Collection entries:

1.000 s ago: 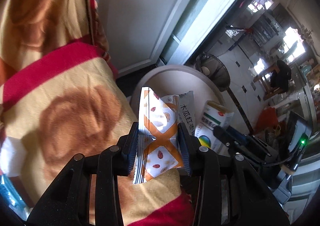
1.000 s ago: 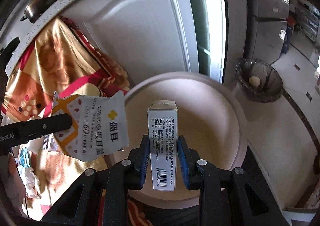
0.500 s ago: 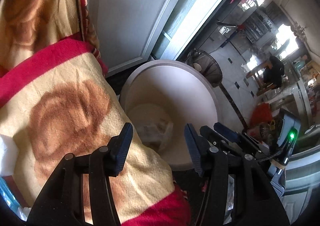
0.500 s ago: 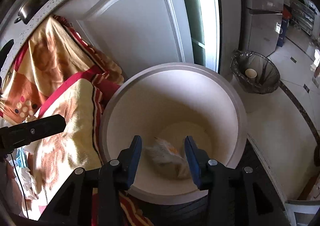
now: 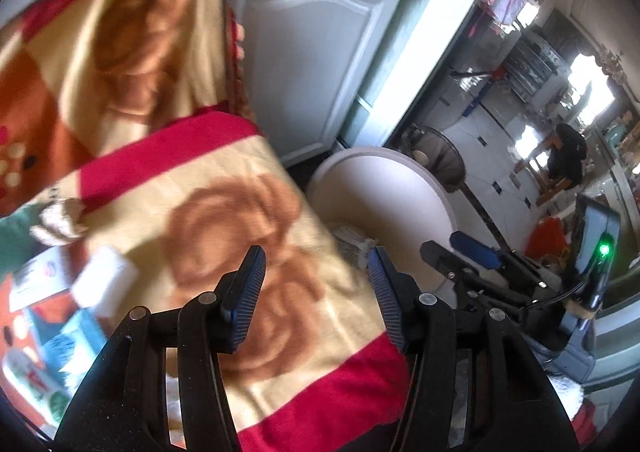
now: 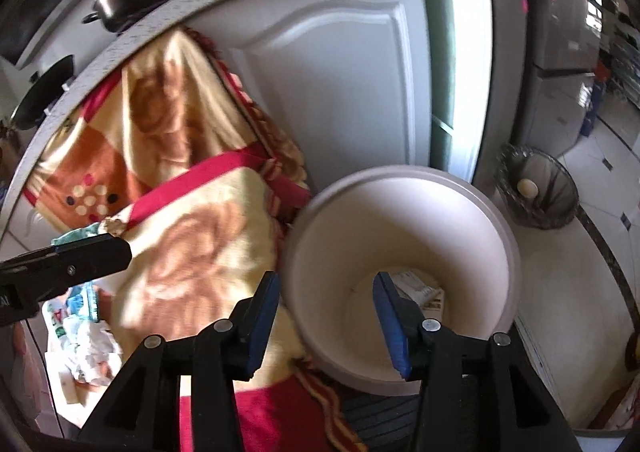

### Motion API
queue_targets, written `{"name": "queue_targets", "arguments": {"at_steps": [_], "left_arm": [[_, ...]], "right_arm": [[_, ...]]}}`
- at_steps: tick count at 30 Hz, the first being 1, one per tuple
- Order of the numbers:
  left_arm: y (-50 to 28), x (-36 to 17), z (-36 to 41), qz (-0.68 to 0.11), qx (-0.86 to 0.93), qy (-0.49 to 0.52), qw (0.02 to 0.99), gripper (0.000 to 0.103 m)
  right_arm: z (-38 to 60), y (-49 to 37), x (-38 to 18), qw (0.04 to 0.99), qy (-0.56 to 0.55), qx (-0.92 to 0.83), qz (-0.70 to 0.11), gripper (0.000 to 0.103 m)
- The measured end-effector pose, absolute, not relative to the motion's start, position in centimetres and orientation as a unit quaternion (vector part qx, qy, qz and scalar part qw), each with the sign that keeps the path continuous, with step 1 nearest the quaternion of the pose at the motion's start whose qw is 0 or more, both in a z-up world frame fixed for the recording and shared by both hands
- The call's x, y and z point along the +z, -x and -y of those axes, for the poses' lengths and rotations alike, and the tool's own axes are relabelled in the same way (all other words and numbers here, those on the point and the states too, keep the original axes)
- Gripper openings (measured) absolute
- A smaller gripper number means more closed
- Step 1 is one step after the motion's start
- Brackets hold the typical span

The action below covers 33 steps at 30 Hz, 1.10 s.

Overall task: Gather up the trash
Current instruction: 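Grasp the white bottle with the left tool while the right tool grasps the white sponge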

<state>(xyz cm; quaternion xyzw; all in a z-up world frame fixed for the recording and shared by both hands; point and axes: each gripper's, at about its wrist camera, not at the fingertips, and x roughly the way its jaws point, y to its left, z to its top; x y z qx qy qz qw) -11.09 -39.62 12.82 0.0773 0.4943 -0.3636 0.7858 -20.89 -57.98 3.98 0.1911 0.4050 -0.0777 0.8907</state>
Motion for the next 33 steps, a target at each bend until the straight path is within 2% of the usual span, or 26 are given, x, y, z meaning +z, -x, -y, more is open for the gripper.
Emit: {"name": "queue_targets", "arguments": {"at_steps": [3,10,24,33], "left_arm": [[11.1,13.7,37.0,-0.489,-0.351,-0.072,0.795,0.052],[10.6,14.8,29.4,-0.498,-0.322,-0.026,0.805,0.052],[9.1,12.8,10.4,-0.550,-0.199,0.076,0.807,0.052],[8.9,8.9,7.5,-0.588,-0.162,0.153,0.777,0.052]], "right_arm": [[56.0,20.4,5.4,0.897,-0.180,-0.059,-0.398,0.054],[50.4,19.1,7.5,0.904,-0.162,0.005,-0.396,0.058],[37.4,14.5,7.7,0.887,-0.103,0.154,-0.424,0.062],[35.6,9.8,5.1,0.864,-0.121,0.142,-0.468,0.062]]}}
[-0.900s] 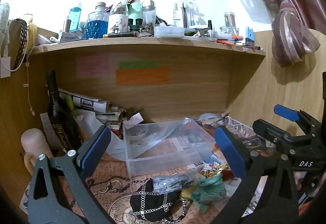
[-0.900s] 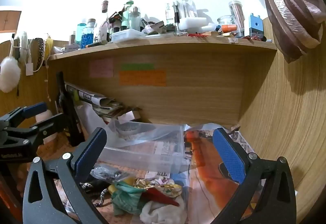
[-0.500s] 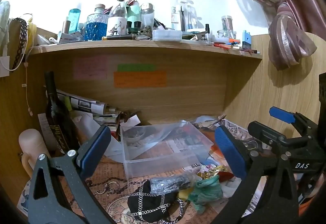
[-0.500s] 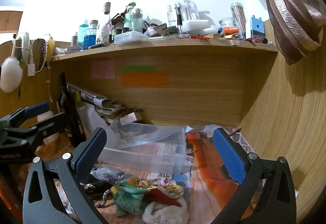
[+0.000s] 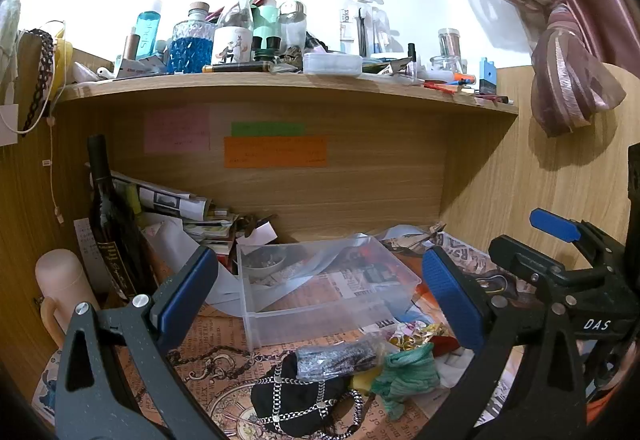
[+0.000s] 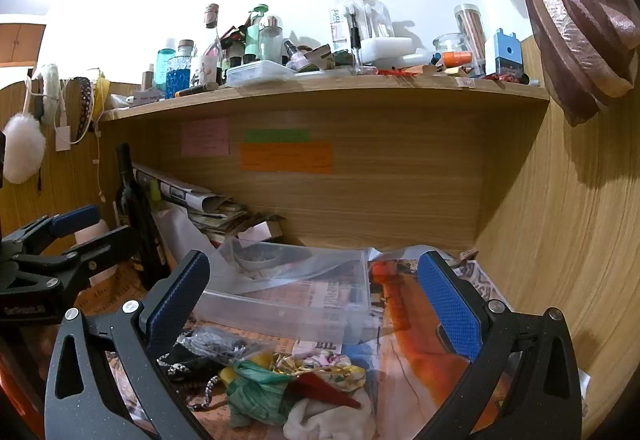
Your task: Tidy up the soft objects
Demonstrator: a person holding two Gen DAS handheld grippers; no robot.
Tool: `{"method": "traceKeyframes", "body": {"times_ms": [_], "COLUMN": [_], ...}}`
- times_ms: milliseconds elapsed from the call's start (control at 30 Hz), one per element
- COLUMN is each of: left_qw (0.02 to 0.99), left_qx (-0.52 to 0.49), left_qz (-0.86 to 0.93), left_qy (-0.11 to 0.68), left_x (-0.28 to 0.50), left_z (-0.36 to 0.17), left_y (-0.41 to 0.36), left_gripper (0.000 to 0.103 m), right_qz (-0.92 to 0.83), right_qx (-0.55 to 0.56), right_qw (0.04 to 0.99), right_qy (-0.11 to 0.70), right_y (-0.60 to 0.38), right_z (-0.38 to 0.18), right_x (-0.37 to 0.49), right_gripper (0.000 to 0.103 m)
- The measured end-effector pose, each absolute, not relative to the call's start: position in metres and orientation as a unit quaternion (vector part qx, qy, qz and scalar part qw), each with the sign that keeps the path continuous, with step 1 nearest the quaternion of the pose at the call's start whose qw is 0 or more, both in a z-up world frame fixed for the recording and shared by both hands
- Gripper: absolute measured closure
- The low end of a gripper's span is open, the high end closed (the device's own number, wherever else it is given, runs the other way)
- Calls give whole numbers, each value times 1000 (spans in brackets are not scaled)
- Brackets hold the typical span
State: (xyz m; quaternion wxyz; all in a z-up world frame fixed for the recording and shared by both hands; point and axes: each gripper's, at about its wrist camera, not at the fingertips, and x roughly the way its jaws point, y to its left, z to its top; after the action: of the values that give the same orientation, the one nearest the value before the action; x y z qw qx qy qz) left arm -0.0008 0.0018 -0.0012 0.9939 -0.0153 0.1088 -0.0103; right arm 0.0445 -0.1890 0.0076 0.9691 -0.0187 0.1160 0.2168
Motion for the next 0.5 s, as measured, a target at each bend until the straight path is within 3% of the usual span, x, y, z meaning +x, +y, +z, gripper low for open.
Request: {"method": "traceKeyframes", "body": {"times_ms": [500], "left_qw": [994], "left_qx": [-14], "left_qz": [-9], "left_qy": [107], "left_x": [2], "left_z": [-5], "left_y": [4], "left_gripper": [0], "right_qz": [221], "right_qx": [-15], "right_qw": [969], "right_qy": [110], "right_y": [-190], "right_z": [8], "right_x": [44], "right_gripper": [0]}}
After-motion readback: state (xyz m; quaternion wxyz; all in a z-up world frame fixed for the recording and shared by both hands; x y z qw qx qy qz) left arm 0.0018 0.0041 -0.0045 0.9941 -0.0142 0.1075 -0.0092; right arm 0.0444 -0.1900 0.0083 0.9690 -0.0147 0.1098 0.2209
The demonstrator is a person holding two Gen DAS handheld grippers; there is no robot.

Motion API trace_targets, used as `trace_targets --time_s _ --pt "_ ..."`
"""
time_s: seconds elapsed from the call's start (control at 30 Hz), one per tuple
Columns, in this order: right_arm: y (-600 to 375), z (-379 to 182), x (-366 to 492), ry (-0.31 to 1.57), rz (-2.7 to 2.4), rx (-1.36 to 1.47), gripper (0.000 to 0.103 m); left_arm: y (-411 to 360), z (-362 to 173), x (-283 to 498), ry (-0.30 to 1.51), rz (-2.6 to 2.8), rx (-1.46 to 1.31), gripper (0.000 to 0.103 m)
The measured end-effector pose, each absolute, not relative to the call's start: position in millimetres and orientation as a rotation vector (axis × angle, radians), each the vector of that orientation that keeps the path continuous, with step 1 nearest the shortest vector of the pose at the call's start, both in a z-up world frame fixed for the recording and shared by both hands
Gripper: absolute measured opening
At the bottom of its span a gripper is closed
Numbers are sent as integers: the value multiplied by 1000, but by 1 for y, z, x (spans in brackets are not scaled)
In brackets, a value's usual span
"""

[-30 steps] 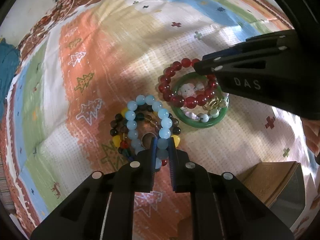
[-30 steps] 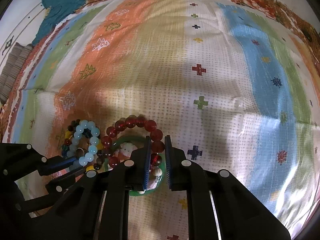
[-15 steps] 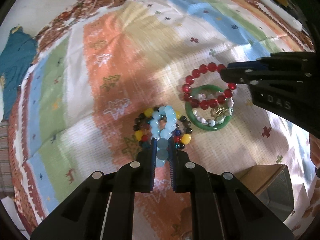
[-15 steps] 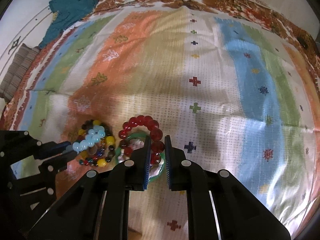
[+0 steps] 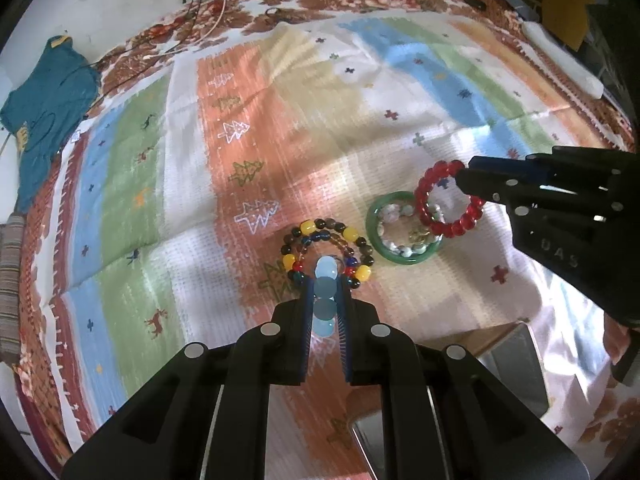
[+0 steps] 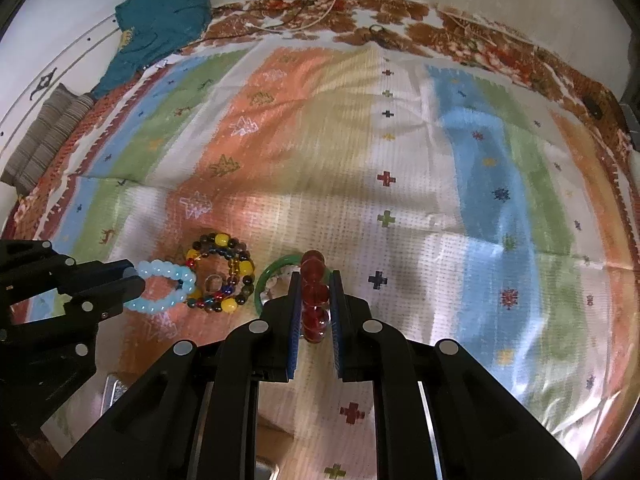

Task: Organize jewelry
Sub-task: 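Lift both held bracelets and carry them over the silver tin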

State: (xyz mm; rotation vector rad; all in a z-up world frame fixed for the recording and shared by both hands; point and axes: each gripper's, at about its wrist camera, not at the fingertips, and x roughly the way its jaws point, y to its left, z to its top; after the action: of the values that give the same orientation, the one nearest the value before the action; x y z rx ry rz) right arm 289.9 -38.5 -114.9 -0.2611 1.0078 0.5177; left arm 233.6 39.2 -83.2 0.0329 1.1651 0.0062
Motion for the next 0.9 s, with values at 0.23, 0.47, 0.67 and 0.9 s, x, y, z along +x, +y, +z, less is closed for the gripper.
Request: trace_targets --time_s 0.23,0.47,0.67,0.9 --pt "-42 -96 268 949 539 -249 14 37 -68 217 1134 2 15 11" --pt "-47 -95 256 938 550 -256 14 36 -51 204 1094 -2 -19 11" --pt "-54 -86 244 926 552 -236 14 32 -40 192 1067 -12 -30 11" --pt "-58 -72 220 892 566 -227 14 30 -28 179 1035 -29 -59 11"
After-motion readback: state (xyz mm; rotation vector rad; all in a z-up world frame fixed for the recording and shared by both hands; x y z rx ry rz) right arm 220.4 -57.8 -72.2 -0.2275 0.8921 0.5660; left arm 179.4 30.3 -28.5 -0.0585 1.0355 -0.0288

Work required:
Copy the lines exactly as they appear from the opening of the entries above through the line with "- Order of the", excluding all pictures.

Problem solution:
1.000 s ago: 
1.000 s ago: 
0.500 s ago: 
0.500 s ago: 
now: 
now: 

### Motion API
queue_targets, written `{"name": "queue_targets", "arguments": {"at_steps": [_], "left_arm": [[_, ...]], "right_arm": [[_, ...]]}}`
- at_steps: tick count at 30 Hz, the first being 1, one per tuple
- Order of the numbers:

What has been written completes the answer.